水頭症
- 【水頭症とは】
髄液が何らかの原因で頭の中にたまって、頭囲が大きくなる病気。
ふつう、頭の中は脳組織(脳実質)が髄液に浮かんでいるような状態なので、多少頭をぶつけたりしても髄液で衝撃が和らげられる。髄液は新しくどんどん作られ(産生)、頭の中を流れて(循環)、体内に吸収される。

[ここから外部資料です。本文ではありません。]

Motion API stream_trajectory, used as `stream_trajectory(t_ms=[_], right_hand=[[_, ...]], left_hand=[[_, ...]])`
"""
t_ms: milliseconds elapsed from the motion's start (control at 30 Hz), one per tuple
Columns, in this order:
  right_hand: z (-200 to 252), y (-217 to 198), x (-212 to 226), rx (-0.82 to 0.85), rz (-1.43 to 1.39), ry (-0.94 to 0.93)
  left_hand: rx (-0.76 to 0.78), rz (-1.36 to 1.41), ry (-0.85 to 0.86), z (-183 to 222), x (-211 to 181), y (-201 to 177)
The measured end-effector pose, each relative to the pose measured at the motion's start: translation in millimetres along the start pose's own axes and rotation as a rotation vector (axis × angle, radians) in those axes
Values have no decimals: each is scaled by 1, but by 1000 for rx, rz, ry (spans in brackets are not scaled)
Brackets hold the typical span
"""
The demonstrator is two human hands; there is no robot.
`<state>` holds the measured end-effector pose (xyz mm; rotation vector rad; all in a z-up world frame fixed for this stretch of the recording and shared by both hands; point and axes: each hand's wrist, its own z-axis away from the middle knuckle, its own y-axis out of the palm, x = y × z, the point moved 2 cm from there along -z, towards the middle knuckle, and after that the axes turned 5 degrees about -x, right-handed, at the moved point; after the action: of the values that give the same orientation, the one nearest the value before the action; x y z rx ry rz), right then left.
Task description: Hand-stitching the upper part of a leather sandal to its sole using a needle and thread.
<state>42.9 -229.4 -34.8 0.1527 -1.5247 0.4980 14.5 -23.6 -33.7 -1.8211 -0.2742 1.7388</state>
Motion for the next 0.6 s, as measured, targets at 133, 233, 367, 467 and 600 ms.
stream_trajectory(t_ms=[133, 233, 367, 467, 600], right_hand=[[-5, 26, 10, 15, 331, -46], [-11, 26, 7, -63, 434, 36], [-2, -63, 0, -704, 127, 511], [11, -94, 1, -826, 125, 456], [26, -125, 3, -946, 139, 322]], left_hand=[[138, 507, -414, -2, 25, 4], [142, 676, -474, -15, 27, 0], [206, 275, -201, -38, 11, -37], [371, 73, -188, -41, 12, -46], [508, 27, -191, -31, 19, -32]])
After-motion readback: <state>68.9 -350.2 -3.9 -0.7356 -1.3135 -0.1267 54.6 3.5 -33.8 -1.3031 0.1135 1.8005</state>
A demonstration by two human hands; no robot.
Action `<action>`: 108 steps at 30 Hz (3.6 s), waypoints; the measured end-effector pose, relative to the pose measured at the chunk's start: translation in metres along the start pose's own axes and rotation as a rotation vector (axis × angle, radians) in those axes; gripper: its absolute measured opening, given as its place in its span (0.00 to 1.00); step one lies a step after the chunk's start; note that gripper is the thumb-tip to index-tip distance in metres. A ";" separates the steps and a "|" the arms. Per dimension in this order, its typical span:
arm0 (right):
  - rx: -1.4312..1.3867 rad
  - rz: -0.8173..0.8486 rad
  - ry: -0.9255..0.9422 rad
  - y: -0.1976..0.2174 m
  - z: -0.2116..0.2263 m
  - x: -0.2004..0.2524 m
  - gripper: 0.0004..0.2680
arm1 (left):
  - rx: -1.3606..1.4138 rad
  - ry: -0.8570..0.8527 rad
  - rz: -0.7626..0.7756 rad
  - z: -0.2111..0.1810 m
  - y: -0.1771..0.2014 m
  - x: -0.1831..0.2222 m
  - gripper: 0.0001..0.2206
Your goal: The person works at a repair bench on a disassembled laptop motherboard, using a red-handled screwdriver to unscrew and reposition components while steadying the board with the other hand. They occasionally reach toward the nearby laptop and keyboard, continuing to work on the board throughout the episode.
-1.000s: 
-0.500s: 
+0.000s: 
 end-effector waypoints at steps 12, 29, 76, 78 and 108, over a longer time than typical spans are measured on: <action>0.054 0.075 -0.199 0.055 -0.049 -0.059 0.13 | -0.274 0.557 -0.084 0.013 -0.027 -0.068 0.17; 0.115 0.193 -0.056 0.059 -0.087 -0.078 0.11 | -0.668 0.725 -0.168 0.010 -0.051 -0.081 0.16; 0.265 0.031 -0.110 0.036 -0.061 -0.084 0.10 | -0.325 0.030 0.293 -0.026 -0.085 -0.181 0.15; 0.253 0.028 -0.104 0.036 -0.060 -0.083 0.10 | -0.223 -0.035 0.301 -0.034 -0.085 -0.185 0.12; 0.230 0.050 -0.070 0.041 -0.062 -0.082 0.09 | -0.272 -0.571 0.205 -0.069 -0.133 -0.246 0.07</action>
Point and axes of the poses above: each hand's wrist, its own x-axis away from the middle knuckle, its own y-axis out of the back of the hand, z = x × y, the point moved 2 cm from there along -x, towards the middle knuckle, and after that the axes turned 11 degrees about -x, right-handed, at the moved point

水頭症は何らかの原因で、髄液の産生・循環・吸収が悪くなって、頭蓋骨の中に髄液がたまりパンパンになり(脳圧亢進)、それが続くと脳実質が障
害され、けいれんや発達の遅れを起こす病気。- 【水頭症・髄液がたまる原因】
先天性の脳の奇形
脳出血
化膿性髄膜炎
硬膜下出血
脳腫瘍など
- 【水頭症の症状】
頭囲が大きい、大泉門が盛り上がっている
黒目が下のほうに落ちる(落陽現象)
青筋がこめかみに立つ(静脈が見える)
ミルクや母乳を吐く、機嫌が悪い
- 【水頭症の検査】
先天性水頭症の場合は、胎児期の超音波検査で発見されることもある。
頭のCT検査やMRI検査をすると、脳の中に水(髄液)がたまっているかどうか、どこに水がたまっているのかなどがわかる。脳圧亢進が起きているのかどうかもわかる。
- 【水頭症の治療】
経過観察
頭の大きさは、個人差が大きいので、頭の大きい子供はその伸びを見ていく。生まれた直後から非常に大きかったり、急に大きくなったときは脳圧亢進がないか検査をする。CT検査で、脳室拡大と診断だれても、脳圧亢進がなければすぐに治療しないで経過を見る。
シャント手術
頭の中にたまった髄液をおなかなどに誘導する管(シャント)をつけると、髄液がたまらずにすむ。シャントがつまったり、感染を起こしたりすることがあるので、手術後も注意が必要。成長してシャントの長さが不足してきたら、再手術をする。最近は、第三脳室の壁の一部に髄液の流れる窓を開ける治療(神経内視鏡手術)も行われるようになった。